The expected answer is a single number, namely how many lines in the data below hold the word "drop".

Stored records
· · ·

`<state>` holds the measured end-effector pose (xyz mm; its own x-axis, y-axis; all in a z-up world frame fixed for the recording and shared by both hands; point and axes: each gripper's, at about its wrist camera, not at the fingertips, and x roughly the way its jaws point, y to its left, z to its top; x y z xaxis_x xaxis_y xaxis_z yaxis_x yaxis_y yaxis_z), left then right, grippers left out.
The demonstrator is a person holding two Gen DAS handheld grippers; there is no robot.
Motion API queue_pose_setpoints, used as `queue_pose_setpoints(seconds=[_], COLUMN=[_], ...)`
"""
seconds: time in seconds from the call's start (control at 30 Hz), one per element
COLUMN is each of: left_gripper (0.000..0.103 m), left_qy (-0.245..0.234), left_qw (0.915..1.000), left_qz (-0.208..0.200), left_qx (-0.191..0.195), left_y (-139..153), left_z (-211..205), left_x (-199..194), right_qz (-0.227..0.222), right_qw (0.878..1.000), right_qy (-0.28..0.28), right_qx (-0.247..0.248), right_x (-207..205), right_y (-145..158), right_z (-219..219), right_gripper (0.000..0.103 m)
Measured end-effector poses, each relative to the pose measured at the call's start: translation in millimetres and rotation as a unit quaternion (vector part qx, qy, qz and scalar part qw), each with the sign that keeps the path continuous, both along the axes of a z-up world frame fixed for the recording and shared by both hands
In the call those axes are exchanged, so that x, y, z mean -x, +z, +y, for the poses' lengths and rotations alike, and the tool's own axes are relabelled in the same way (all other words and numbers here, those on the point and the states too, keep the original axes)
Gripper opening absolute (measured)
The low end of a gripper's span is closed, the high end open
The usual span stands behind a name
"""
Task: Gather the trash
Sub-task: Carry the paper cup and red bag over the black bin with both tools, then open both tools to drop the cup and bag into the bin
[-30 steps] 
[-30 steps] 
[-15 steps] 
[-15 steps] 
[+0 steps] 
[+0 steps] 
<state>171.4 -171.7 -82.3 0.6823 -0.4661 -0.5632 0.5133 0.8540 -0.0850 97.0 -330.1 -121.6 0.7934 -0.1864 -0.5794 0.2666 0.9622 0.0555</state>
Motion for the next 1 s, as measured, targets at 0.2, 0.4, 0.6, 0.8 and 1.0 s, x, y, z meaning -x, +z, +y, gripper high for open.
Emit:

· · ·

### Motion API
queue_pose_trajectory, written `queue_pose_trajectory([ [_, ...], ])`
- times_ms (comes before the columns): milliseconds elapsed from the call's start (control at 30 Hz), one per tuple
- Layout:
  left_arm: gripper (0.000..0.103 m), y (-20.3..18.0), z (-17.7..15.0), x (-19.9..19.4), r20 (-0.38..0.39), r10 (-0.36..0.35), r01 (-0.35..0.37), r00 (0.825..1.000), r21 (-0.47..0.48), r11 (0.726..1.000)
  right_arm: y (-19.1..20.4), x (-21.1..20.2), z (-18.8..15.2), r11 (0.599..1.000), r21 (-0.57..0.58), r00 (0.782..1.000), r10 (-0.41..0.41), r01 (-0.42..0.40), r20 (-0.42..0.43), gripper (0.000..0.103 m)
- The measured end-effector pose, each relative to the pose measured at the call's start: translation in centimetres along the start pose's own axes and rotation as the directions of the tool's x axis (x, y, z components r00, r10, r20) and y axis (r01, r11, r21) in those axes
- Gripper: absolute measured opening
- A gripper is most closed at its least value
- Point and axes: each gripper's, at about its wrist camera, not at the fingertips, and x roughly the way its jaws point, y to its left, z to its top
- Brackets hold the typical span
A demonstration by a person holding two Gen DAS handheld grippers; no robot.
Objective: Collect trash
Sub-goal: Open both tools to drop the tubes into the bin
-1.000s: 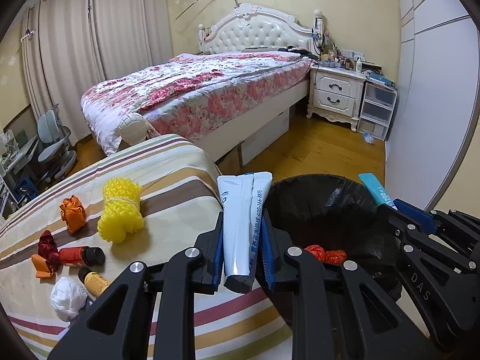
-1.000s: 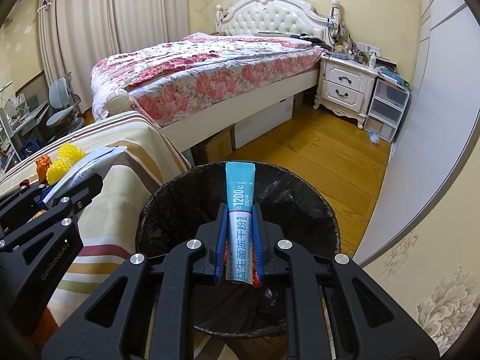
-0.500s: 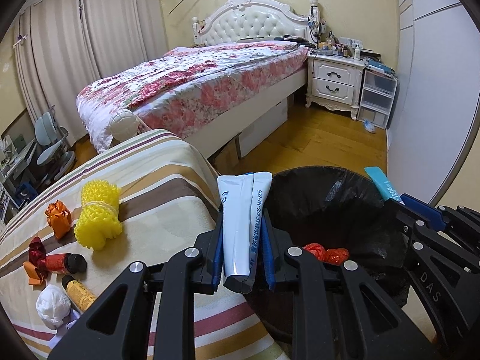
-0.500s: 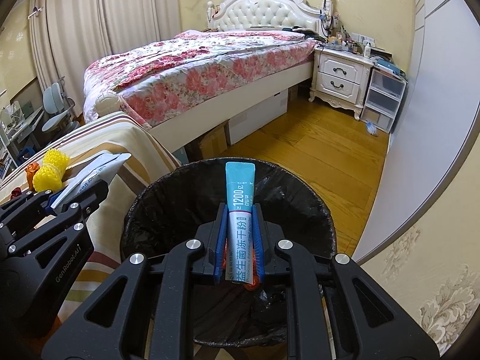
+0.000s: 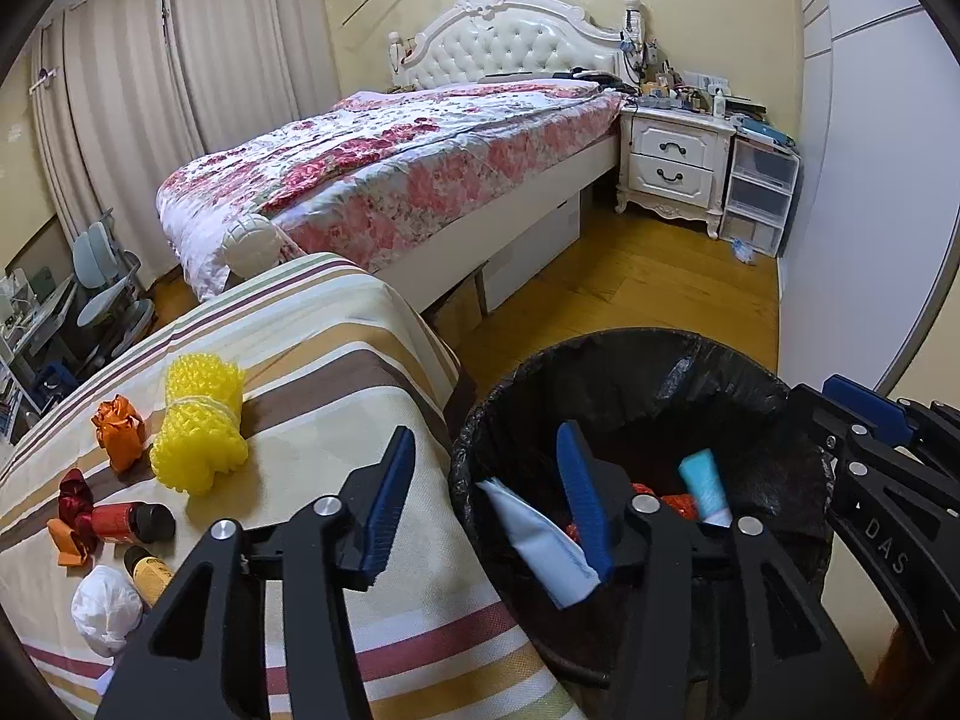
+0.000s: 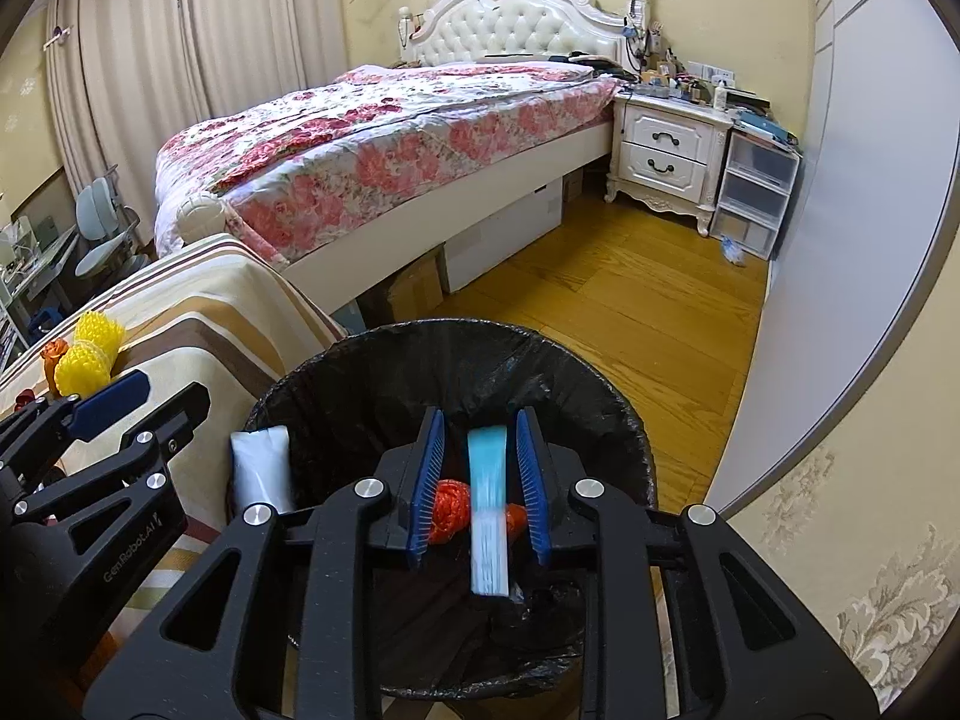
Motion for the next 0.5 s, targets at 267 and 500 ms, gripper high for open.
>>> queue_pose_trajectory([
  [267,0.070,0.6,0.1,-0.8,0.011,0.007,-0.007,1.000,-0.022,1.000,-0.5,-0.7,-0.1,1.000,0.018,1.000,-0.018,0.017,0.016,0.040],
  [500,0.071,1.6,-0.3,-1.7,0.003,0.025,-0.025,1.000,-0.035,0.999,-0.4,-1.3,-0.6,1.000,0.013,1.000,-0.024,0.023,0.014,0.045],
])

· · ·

■ **Completed exercise**:
2